ACTIVITY -
Go through the entries below and collect each line with the string "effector" in it.

[Stored dataset items]
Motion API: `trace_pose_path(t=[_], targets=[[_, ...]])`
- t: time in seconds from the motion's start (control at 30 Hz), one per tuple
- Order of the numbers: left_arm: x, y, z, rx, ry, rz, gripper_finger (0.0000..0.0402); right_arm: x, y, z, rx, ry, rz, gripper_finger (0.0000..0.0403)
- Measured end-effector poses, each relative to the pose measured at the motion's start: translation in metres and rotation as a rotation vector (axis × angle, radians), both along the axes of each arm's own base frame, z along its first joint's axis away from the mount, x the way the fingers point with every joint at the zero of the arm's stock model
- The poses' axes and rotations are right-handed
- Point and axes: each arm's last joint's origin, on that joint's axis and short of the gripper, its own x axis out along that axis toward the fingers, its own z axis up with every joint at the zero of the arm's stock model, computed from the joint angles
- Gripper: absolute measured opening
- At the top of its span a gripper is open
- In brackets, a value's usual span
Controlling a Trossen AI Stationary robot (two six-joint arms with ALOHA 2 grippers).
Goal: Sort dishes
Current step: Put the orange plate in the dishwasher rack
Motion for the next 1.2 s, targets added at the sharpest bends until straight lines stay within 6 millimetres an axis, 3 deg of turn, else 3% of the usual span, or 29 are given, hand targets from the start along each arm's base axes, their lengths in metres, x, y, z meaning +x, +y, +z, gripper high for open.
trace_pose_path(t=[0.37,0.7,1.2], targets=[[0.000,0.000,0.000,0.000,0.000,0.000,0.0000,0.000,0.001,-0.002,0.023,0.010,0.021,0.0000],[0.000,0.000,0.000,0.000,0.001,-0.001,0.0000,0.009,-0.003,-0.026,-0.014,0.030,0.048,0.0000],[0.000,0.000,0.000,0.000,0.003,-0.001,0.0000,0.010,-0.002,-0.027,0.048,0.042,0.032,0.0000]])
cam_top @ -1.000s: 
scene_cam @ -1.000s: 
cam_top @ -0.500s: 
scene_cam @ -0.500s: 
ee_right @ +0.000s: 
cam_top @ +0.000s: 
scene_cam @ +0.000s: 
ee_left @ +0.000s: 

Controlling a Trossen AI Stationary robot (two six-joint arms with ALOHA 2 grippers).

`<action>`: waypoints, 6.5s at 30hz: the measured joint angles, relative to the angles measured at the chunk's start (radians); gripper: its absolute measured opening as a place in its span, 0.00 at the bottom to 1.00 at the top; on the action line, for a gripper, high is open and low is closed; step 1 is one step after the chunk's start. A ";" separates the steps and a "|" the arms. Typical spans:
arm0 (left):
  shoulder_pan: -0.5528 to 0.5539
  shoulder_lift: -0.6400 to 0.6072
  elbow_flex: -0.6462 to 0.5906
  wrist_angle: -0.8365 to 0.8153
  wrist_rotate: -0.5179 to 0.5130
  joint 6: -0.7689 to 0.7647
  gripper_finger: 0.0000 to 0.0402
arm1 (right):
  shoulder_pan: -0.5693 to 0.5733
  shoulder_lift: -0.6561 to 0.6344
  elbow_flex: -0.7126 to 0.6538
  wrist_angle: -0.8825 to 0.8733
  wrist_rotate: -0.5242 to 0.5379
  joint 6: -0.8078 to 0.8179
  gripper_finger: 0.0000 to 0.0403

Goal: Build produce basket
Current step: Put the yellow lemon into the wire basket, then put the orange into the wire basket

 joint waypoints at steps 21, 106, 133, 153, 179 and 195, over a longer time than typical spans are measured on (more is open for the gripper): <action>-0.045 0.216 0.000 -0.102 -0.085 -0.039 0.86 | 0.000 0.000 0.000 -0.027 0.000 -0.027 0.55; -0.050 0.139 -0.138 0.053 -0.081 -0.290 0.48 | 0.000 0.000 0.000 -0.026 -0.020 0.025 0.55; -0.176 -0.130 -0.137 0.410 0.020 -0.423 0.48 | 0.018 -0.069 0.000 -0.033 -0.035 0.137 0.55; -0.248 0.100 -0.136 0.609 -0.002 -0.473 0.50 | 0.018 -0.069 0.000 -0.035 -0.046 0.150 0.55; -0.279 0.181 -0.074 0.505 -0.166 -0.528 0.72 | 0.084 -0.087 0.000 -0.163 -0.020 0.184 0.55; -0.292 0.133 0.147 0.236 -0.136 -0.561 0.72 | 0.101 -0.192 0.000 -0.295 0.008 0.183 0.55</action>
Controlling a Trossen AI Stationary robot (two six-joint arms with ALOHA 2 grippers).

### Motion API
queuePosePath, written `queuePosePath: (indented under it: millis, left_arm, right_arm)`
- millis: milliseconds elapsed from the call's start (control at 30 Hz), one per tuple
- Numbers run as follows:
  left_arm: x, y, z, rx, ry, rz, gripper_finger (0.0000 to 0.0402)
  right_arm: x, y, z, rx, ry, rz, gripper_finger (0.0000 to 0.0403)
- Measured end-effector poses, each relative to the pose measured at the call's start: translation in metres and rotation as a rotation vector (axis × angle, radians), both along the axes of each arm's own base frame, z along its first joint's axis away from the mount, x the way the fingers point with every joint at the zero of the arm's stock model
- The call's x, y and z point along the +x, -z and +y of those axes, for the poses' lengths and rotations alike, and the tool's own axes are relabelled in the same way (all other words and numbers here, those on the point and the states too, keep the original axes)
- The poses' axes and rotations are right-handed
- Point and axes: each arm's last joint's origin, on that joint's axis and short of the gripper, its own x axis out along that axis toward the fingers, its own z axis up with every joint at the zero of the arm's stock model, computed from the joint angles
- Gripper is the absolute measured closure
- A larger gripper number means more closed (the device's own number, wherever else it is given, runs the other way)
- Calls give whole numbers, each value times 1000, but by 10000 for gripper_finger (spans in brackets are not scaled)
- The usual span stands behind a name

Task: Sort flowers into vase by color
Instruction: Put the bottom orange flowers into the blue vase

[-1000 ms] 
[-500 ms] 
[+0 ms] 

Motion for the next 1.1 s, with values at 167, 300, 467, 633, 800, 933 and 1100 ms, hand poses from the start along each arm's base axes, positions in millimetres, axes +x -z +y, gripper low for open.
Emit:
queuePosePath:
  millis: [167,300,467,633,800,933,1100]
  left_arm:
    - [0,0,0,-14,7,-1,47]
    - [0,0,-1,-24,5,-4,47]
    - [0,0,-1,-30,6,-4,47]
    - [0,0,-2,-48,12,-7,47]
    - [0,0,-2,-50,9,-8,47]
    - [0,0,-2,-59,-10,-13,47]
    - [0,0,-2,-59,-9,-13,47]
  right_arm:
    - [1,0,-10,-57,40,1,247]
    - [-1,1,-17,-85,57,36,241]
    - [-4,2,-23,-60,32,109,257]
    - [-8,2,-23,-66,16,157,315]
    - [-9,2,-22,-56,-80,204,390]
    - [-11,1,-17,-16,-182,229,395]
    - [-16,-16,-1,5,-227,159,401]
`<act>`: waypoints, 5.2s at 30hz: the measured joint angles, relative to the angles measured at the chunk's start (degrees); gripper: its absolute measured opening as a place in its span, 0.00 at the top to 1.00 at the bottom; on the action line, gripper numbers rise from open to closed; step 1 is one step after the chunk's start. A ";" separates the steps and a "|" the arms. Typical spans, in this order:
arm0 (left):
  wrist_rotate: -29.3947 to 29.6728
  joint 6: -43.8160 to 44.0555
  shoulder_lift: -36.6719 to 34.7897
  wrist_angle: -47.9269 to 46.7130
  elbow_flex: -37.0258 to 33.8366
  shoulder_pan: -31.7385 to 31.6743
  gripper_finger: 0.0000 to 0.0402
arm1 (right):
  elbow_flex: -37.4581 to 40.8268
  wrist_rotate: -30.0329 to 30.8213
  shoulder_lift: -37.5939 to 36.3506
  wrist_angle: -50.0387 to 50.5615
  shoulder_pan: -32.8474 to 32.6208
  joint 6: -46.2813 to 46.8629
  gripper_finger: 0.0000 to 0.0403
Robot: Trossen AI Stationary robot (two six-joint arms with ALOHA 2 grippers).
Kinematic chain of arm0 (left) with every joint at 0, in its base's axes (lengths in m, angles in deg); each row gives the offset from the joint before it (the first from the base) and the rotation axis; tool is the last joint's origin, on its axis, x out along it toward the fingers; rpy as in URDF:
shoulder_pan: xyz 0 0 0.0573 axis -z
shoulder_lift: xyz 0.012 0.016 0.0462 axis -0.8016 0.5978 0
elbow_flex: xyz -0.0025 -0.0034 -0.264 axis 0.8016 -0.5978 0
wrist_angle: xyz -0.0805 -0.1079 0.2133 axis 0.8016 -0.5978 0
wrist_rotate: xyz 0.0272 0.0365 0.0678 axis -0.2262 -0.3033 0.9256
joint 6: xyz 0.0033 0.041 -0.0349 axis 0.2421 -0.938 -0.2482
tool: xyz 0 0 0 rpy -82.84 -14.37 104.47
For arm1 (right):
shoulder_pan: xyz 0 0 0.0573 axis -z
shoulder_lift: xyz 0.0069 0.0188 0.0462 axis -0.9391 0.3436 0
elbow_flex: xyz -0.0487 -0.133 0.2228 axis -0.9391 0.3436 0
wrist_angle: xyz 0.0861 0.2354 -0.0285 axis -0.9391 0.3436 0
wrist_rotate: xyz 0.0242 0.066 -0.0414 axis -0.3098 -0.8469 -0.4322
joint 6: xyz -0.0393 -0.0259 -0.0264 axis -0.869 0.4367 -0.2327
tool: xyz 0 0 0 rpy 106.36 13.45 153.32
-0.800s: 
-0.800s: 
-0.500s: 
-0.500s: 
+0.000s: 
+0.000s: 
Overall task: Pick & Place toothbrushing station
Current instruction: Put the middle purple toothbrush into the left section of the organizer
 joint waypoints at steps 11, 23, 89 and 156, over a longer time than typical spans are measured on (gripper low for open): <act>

TASK OUTPUT -
- Measured end-effector poses, each relative to the pose measured at the motion's start: translation in metres and rotation as a rotation vector (axis × angle, radians), both along the axes of each arm's own base frame, z along its first joint's axis away from the mount, x the way the fingers point with every joint at the zero of the arm's stock model
- Measured end-effector poses, each relative to the pose measured at the call's start: translation in metres and rotation as a rotation vector (axis × angle, radians), both along the axes of each arm's own base frame, z along its first joint's axis away from the mount, x the way the fingers point with every joint at the zero of the arm's stock model

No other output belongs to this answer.